His father was a Social Democratic politician and Carl-Gustaf started his acting in a socialist youth theater club. From the 1940s, he was associated at the Casinorevyn ensemble at Casinoteatern on Bryggargatan in Stockholm. Lindstedt quickly became one of the crowd favorites at the theater. Here he met Arne Kallerud (1913–1981), who became Lindstedt's stage partner in many revues, films and radio shows. Their radio series became a success in the late 1950s. In 1957, Lindstedt and Kallerud started their own theater: Nöjeskatten at Södermalm, Stockholm. They operated the theater until the mid-1960s.
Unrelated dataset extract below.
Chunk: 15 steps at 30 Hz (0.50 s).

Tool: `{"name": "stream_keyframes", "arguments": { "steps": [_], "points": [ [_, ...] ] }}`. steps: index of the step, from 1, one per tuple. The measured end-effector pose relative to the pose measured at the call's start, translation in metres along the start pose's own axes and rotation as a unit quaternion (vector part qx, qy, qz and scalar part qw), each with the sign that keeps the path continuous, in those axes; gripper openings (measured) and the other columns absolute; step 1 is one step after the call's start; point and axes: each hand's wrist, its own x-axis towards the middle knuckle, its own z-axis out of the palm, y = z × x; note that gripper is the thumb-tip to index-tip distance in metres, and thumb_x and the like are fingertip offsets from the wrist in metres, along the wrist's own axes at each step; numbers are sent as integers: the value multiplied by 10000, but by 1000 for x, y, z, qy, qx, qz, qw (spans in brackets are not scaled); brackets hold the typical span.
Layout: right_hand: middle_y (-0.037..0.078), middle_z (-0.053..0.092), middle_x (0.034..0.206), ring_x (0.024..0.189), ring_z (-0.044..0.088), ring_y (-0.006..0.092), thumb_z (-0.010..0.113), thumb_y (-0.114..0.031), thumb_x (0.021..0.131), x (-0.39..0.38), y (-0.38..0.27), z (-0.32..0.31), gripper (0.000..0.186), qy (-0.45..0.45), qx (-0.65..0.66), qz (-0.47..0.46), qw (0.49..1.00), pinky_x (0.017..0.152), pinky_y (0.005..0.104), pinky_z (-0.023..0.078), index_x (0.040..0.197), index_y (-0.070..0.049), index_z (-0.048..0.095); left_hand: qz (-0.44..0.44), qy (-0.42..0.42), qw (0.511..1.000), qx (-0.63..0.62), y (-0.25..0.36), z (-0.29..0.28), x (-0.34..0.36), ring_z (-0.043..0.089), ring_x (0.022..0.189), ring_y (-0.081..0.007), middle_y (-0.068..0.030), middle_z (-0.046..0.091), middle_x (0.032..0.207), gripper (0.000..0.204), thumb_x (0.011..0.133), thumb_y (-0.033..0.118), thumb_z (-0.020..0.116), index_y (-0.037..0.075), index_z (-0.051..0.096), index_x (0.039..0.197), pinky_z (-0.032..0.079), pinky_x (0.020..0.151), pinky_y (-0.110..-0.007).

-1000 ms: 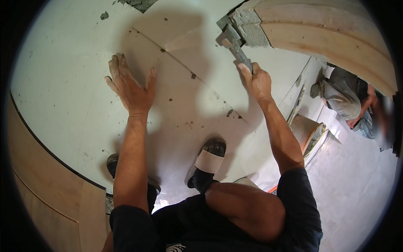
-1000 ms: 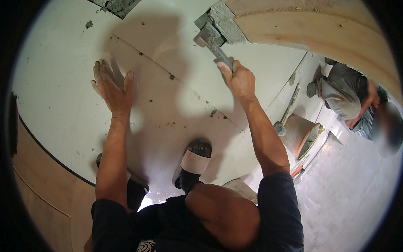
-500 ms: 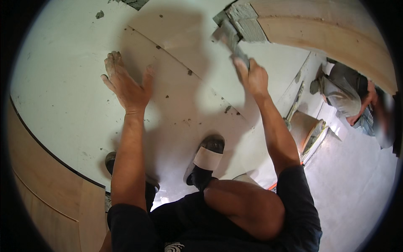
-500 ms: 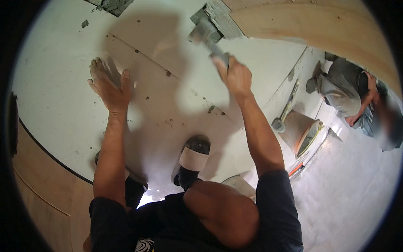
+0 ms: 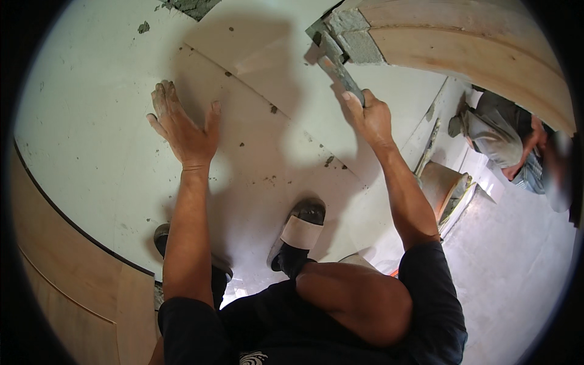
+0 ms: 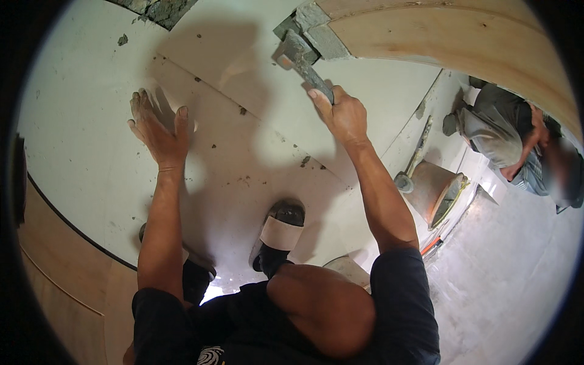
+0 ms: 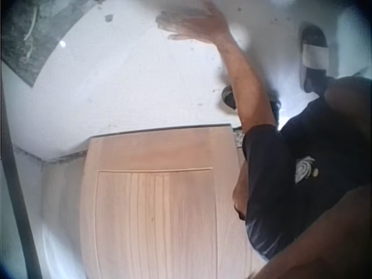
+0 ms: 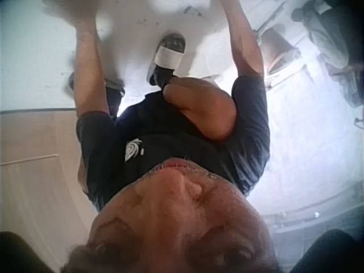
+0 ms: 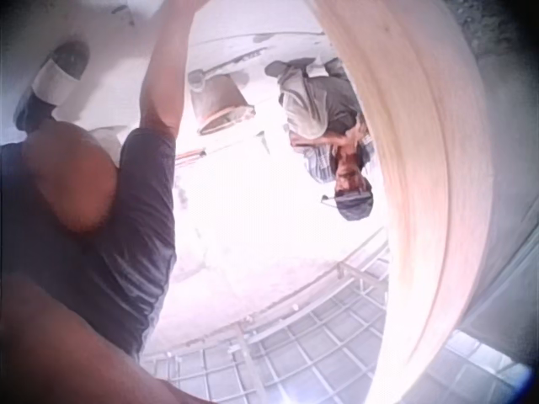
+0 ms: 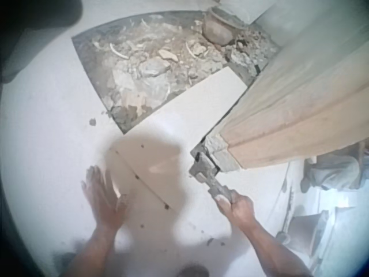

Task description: The person scoops cement from a bucket with a trowel and spreads it on the floor. They then place a large white floor tile onto the cement, press it down, and tap it with a rubber mallet to level it. The person repeats this process for additional tiles.

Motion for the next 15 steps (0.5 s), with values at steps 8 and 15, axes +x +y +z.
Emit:
{"name": "stream_keyframes", "arguments": {
  "steps": [8,15],
  "points": [
    [222,657,758,766,647,394,422,-685,873,8,3,0,752,-31,-1,26,999,713,441,510,1120,-5,626,-14,-17,1000,6,1,-1,3,201,1413,-358,-222,340,1449,895,820,551,597,-80,317,1390,76,1106,-608],
    [222,658,760,762,646,399,419,-681,877,4,3,2,746,-38,-17,38,998,703,441,512,1137,-11,619,-14,-22,1000,6,3,-3,0,226,1400,-374,-222,359,1436,826,829,449,628,-83,320,1380,98,1080,-635]
  ]
}}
Lindstedt is mostly known for being a comedian but he has also been in many dramas. His films include What Are You Doing After the Orgy? and The Man on the Roof where he played the detective Martin Beck. At the 7th Guldbagge Awards he won the award for Best Actor for his role in Harry Munter.

==Personal life==
Carl-Gustaf Lindstedt was married in 1943 to Tully Johansson (1921–2003). Together they had three children, Pierre Lindstedt (born 1943), Pia Lindstedt (born 1949) and Peggy Lindstedt (born 1958).